--- START ---

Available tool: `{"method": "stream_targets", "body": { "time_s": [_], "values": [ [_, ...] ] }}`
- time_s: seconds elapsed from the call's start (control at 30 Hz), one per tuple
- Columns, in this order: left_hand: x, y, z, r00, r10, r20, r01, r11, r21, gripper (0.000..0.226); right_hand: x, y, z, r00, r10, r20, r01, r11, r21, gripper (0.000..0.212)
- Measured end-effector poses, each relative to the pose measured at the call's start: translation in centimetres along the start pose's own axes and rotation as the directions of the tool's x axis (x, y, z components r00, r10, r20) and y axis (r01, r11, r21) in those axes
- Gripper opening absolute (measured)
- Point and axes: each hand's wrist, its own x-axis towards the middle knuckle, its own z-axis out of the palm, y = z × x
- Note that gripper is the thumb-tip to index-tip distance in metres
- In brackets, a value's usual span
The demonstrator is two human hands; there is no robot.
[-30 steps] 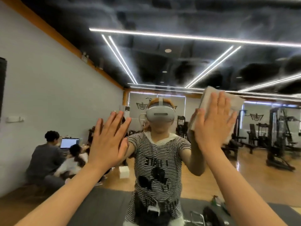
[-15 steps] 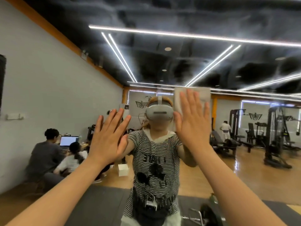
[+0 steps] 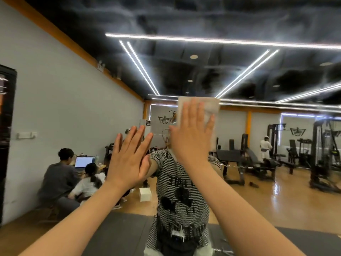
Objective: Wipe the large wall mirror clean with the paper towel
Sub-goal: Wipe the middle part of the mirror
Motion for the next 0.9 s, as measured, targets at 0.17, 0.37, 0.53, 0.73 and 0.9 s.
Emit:
{"method": "stream_targets", "body": {
  "time_s": [0.17, 0.37, 0.53, 0.73, 0.9],
  "values": [
    [0.0, -0.2, -0.2, 1.000, 0.005, 0.016, -0.004, 1.000, -0.031, 0.067, -0.1, -0.2, 0.8, 0.987, -0.157, -0.040, 0.157, 0.988, -0.006, 0.065],
    [-0.1, -0.4, 0.0, 1.000, -0.005, 0.014, 0.005, 0.999, -0.042, 0.068, -0.1, 5.7, -0.6, 0.987, -0.159, -0.010, 0.159, 0.986, -0.046, 0.064],
    [0.0, -0.1, 0.0, 1.000, -0.014, 0.016, 0.015, 0.999, -0.040, 0.067, -0.2, 13.5, -3.1, 0.999, 0.047, 0.010, -0.046, 0.996, -0.082, 0.068],
    [-0.1, 0.1, 0.0, 1.000, -0.018, 0.017, 0.018, 0.999, -0.026, 0.067, -0.5, 16.0, -4.3, 0.933, 0.356, -0.049, -0.355, 0.934, 0.033, 0.070],
    [0.0, 0.0, 0.1, 1.000, -0.007, 0.008, 0.007, 1.000, -0.005, 0.068, 0.1, 11.3, -3.1, 0.874, 0.477, -0.098, -0.468, 0.878, 0.103, 0.066]
  ]
}}
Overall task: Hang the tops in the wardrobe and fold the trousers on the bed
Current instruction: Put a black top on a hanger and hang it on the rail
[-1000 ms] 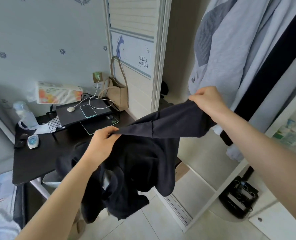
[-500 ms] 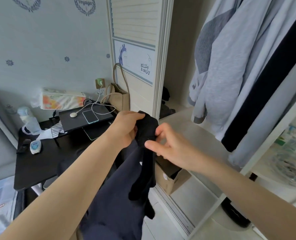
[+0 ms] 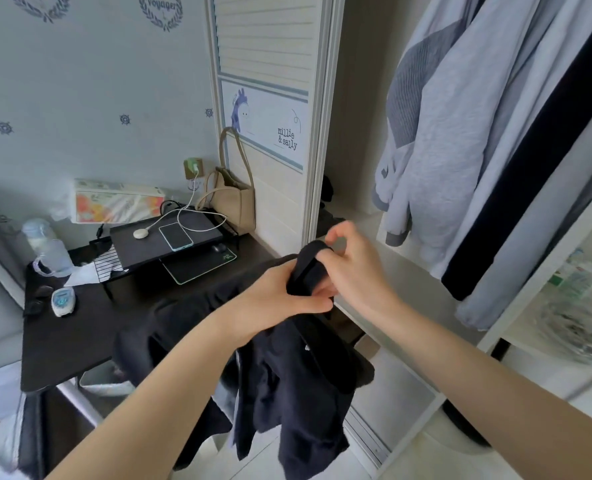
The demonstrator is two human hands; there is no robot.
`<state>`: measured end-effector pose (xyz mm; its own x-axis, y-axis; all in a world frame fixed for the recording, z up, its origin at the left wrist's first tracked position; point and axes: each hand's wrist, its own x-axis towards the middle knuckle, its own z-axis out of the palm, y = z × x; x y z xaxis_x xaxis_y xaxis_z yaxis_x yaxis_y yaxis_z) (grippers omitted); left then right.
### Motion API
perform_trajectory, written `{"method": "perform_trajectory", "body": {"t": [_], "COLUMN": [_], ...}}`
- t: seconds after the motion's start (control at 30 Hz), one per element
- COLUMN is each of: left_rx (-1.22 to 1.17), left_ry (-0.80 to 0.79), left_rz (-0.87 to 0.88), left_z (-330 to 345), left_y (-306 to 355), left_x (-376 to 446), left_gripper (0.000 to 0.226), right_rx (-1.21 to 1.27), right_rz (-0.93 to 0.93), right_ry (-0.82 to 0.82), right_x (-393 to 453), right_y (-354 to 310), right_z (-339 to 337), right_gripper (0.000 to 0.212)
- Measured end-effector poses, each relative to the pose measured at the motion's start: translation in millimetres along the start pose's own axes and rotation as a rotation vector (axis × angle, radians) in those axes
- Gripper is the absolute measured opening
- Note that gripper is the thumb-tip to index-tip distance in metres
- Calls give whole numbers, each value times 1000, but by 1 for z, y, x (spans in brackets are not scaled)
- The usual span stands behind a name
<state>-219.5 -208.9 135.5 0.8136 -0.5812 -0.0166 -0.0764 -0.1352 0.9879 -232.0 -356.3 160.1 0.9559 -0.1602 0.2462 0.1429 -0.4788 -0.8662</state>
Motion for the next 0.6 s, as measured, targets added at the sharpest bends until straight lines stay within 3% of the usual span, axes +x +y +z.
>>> {"method": "perform_trajectory", "body": {"t": [0.07,0.13,0.23,0.33,0.43,0.53,0.6], "left_rx": [114,232,413,445,538,773,840], "left_ry": [136,158,330,483,438,271,178], "left_rz": [40,68,55,48,-33,-229,-391], "left_z": [-1,-5,-14,-13,-10,-10,-15], "left_y": [-6,-18,-37,-50,-65,-90,-99], "left_x": [5,10,14,17,25,31,36], "left_gripper": [26,30,29,22,28,45,39], "right_rx": [54,117,223,177,84,0,-122], "right_rz": [3,29,139,177,141,83,40], "right_ry": [-56,-90,-18,0,28,165,268], "right_x": [0,1,14,18,15,19,23], "right_y": [-9,-16,-19,-16,-13,-13,-8], "right_z": [1,-3,-15,-19,-18,-31,-49], "right_gripper": [29,35,30,18,13,13,16]}}
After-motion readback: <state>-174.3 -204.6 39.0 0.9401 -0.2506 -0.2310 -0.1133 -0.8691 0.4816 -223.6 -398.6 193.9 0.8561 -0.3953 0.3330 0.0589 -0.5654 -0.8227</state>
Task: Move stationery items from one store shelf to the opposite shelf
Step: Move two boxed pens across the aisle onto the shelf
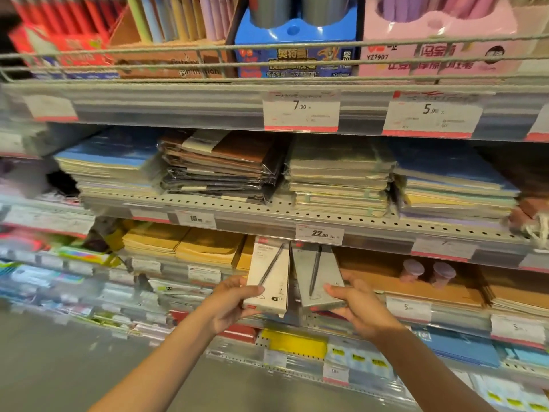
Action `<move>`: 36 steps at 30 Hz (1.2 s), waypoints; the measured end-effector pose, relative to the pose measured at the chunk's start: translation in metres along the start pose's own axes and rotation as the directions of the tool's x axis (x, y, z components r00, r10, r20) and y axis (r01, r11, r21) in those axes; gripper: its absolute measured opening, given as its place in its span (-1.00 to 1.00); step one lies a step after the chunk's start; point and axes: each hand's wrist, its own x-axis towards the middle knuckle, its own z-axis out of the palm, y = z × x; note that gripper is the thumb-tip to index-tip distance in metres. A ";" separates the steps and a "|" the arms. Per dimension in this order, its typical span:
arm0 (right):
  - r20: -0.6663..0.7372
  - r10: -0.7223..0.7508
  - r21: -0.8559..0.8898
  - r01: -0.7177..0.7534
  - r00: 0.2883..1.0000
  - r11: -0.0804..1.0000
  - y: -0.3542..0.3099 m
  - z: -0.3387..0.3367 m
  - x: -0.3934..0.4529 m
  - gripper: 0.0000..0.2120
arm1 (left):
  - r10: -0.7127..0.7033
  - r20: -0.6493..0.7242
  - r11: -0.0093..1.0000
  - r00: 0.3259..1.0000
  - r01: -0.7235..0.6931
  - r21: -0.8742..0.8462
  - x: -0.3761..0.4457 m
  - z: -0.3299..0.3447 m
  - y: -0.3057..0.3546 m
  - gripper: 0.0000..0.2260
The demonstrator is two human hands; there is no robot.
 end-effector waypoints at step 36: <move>0.624 0.118 -0.213 0.024 0.772 0.977 0.153 0.605 -0.011 -0.57 | 0.268 -0.592 0.855 0.760 -0.471 -0.217 -0.315 -0.523 0.026 -0.54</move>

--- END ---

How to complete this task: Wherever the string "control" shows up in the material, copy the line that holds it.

Worked solution:
- time_s: seconds elapsed from the call's start (control at 30 Hz), one per tuple
- t: seconds after the motion's start (control at 30 Hz), one per element

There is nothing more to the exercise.